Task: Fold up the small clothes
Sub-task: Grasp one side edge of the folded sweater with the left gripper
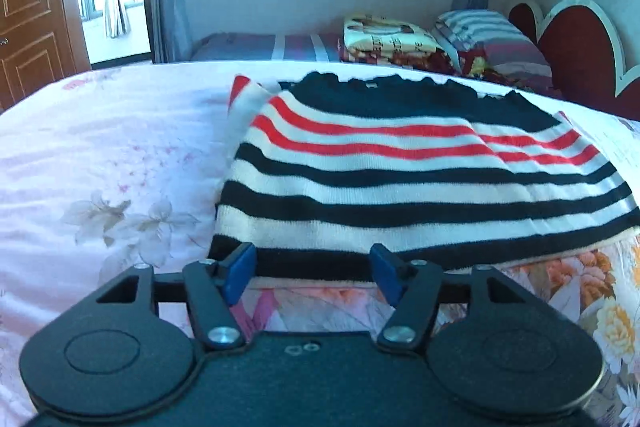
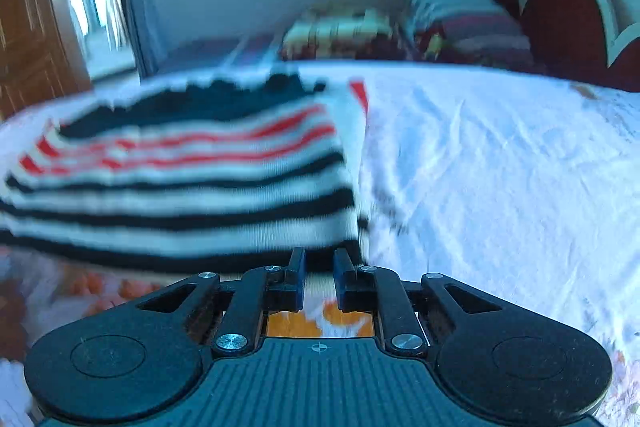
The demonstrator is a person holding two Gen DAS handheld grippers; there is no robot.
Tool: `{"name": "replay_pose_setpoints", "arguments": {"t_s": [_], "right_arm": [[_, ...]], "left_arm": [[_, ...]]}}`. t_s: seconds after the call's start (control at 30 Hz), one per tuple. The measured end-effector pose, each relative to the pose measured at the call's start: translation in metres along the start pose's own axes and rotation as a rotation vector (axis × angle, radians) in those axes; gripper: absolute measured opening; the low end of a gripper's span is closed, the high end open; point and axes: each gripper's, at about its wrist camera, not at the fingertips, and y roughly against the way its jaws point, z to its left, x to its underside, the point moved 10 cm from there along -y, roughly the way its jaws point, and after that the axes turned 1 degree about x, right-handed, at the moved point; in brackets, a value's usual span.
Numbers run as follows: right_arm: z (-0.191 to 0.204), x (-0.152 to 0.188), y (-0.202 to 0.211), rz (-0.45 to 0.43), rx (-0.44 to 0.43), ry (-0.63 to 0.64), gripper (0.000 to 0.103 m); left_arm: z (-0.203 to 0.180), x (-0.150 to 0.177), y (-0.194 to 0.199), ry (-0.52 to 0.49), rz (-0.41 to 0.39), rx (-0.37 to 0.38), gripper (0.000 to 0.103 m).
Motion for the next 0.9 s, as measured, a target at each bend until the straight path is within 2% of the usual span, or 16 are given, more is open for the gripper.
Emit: {"name": "replay_pose_setpoints", "arguments": {"t_s": [0.1,0.17,0.27,0.6,0.9], "right_arm": [[-0.003,0.014,-0.008,0.059,0.004,0.022,0.014],[0.005,0.015,-0.008,0.059,0.020,0.066,0.014],[0.000,0.011,-0.014,0.050,0.015,0.022,0.014],[-0.004,0.010,-0.026,0.074,0.004,-0.001,0.014],[0.007,0.013,-0.028,0.076,0.054,0.133,0.014]], "left_arm": [[0.003,0.007,-0.004,0.007,0.011,0.007,0.063],[0.001,0.006,-0.004,-0.003,0.020,-0.001,0.063],[0.001,0.005,-0.007,0.000,0.025,0.000,0.063],[0.000,0.006,-0.008,-0.002,0.014,-0.002,0.063],[0.000,0.005,-0.006,-0.026,0.022,0.013,0.064]]}}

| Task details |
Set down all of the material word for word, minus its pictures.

| Finished task |
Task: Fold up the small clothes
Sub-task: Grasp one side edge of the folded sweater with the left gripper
The demonstrator is a person holding two Gen DAS handheld grippers; there is no robot.
Tool: `{"name": "replay_pose_setpoints", "arguments": {"t_s": [_], "right_arm": [[_, ...]], "left_arm": [[_, ...]]}}`. t_s: seconds after the call's start (control at 30 Hz), one per tuple. The measured end-effector pose, each relative to the pose measured at the call's start: translation in metres along the start pose's own axes and rotation as a rotation vector (axis × angle, radians) in those axes; gripper: absolute measured opening; the low end of a gripper's span is closed, the high end open; point and axes: each gripper's, at about its wrist camera, not at the fingertips, and y roughly against the way its jaws point, z to its left, x to its underside, the point moved 10 cm from there along -y, roughly the way its jaws point, and after that the axes turned 1 degree about x, right-handed, at the moved point; in brackets, a value's usual span.
Numbers run as follows: right_arm: z (-0.191 to 0.204), x (-0.152 to 0.188), y (-0.202 to 0.211), rz (-0.45 to 0.43), rx (-0.44 to 0.43), ry (-0.63 to 0.64), gripper (0.000 to 0.103 m); left_arm: z (-0.203 to 0.180), x (-0.150 to 0.177), y (-0.194 to 0.199), ry (-0.52 to 0.49), rz (-0.41 to 0.39), rx (-0.37 to 0.38), gripper (0.000 to 0.103 m).
Motion for the next 0.9 s, as measured, a target at each bend until the straight path is within 2% of the usual span, or 16 are given, more is open for the gripper.
Emit: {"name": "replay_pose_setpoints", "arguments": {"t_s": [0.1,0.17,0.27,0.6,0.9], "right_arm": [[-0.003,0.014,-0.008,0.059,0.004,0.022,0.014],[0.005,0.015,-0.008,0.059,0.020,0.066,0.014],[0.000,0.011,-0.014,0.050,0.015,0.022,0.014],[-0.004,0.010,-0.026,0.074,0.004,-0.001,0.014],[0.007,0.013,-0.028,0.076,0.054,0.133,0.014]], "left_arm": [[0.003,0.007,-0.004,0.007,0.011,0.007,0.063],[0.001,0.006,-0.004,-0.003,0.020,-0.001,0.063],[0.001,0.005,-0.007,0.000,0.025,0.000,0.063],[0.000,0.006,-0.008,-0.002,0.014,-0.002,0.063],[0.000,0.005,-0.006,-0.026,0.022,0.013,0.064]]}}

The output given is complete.